Он открыл. Увидев, как он нахмурился, Алана выхватила шкатулку из его рук. Шкатулка была пуста, если не считать двух деревянных фигурок Генри. Тот солдат, что вчера обыскивал сундуки, похитил украшения! Одно утешение: он оказался слишком туп, чтобы разглядеть ценность статуэток, и не взял их.
Паппи подумал о том же самом.
– Тот человек слишком долго пробыл наверху экипажа. Мне следовало позаботиться о том, чтобы ты проверила свои вещи, прежде чем солдаты уехали. Их командир, похоже, умеет добиваться повиновения и не позволяет себя дурачить. Он бы быстро вернул тебе украшения.
– Если только они нас самих не одурачили и не действовали заодно!
Он хмыкнул:
– Рассматриваешь все возможности? Отлично, Алана. Я об этом не подумал. Сомнительно, хотя вполне вероятно. И все же будем надеяться, что нет, поскольку твой отец сможет легко выяснить, кто из его людей был послан проверить слухи о лагере мятежников, и тогда твои драгоценности будут возвращены. А вот обнаружить шайку грабителей будет не так просто. С другой стороны, мы, скорее всего, были бы мертвы, если бы столкнулись с грабителями. Во время метели ничего не стоит скрыть следы преступления, сбросив жертв в пропасть. Но в любом случае никто из них не догадается, что представляет собой пропавший браслет.
Алану сердила уже не только утрата браслета, но и всех драгоценных украшений, которые дарил ей Паппи на протяжении многих лет.
– Из-за их глупости? – спросила она.
– Нет, вор может быть умен, но это ему не поможет, если он, как большинство лубинийцев, не умеет читать, и надпись ничего ему не скажет, даже если он ее заметит. И вряд ли он сразу продаст драгоценности. Сперва захочет убедиться, что ни один палец не укажет на него, когда хозяйка обнаружит пропажу.

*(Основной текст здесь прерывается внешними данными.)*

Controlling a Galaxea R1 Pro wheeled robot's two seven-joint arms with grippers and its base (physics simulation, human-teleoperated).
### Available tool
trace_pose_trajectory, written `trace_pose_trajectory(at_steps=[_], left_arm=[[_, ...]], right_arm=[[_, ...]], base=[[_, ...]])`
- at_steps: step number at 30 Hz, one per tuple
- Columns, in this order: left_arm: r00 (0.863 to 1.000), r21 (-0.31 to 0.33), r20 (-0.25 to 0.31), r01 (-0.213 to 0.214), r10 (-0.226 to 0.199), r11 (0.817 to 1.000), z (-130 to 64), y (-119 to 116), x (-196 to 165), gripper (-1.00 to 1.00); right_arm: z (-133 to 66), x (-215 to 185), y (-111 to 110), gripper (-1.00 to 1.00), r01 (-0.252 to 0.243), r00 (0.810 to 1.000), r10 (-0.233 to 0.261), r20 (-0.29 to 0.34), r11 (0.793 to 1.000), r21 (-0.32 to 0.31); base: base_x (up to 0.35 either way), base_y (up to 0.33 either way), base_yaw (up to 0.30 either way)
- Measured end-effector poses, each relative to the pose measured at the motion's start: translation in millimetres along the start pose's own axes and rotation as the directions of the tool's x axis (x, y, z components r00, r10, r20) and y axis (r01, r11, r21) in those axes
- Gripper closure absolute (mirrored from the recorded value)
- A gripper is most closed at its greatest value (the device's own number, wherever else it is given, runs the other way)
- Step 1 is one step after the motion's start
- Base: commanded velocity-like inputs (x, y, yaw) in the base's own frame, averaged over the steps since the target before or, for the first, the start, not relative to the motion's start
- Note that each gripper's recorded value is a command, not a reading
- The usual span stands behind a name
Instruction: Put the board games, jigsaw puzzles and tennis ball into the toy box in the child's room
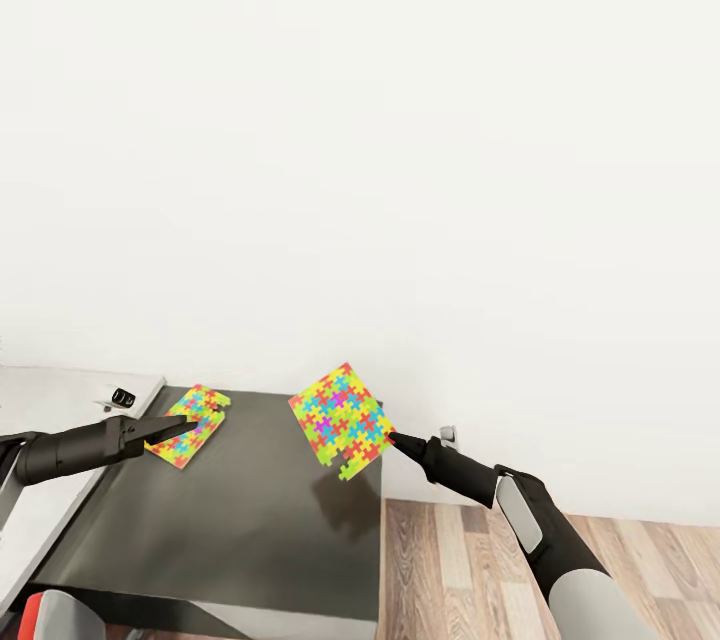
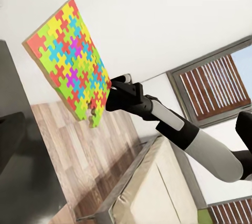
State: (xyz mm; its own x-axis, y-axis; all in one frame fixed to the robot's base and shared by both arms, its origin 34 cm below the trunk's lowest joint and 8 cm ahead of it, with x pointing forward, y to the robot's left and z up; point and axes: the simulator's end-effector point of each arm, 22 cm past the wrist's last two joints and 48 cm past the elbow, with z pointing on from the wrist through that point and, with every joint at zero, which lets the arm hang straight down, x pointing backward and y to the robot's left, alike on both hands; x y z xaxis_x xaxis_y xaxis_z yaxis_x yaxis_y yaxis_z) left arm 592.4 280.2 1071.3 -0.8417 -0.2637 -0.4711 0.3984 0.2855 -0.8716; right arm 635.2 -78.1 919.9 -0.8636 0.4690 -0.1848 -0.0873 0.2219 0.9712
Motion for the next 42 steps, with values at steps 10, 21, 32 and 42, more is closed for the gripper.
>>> trace_pose_trajectory(at_steps=[10, 21, 32, 42], left_arm=[[1.000, 0.005, 0.003, -0.020, 0.020, 1.000, -1.0, -8.3, -2.7, -1.00], [0.996, 0.017, -0.004, -0.090, 0.090, 0.996, 0.4, -30.2, -8.1, -1.00], [0.990, -0.009, -0.012, -0.138, 0.138, 0.990, -13.5, -41.3, -15.1, -1.00], [0.982, 0.017, -0.026, -0.186, 0.186, 0.982, -13.2, -66.8, -7.4, -1.00]], right_arm=[[-1.3, -3.1, 8.3, 1.00, 0.014, 1.000, -0.014, 0.004, 1.000, -0.009], [-3.8, -6.6, 24.6, 1.00, 0.031, 0.999, -0.031, 0.009, 0.998, -0.052], [-5.5, -9.5, 34.2, 1.00, 0.048, 0.999, -0.047, 0.013, 0.997, -0.063], [-15.1, -17.1, 36.2, 1.00, 0.070, 0.997, -0.069, 0.021, 0.996, -0.051]], base=[[0.000, 0.000, 0.070], [0.000, 0.000, 0.080], [0.000, 0.000, 0.099], [0.000, 0.000, 0.121]])
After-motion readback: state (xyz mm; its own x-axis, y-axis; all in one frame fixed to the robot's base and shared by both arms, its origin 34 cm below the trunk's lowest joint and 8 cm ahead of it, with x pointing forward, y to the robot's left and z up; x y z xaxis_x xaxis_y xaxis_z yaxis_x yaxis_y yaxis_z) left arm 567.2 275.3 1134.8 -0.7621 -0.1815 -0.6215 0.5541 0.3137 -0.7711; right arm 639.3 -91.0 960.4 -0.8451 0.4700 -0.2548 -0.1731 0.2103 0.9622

– Еще как укажут. Мы ведь точно знаем, кто похититель.
– Да, – согласился Паппи. – Но он уверен, что поверят его слову, а не нашему, поскольку мы изобразили из себя слуг, а слуги в отсутствие хозяев порой поддаются разным искушениям… ну, ты понимаешь.
Алана фыркнула, положила почти пустую шкатулку в сундук, защелкнула замок и сказала:
– Это было доказательство моего происхождения.
– Принцесса, ты сама доказательство. Ты знаешь факты и способна описать браслет до мельчайших деталей. По всей видимости, столь дорогая безделушка была подарена тебе отцом до того, как он удалился скорбеть по своей покойной супруге, так что должен помнить, как выглядел браслет. Кроме того, может сыграть роль твое внешнее сходство с матерью. Помни, мое настоящее имя упоминать нельзя, но ты должна сказать, что тебя похитил Растибон, поскольку это имя здесь знакомо и придаст убедительности твоей истории. Имей в виду, что король и его советники захотят поверить тебе, потому что твое появление положит конец проискам мятежников, которых ищут так долго и так безуспешно.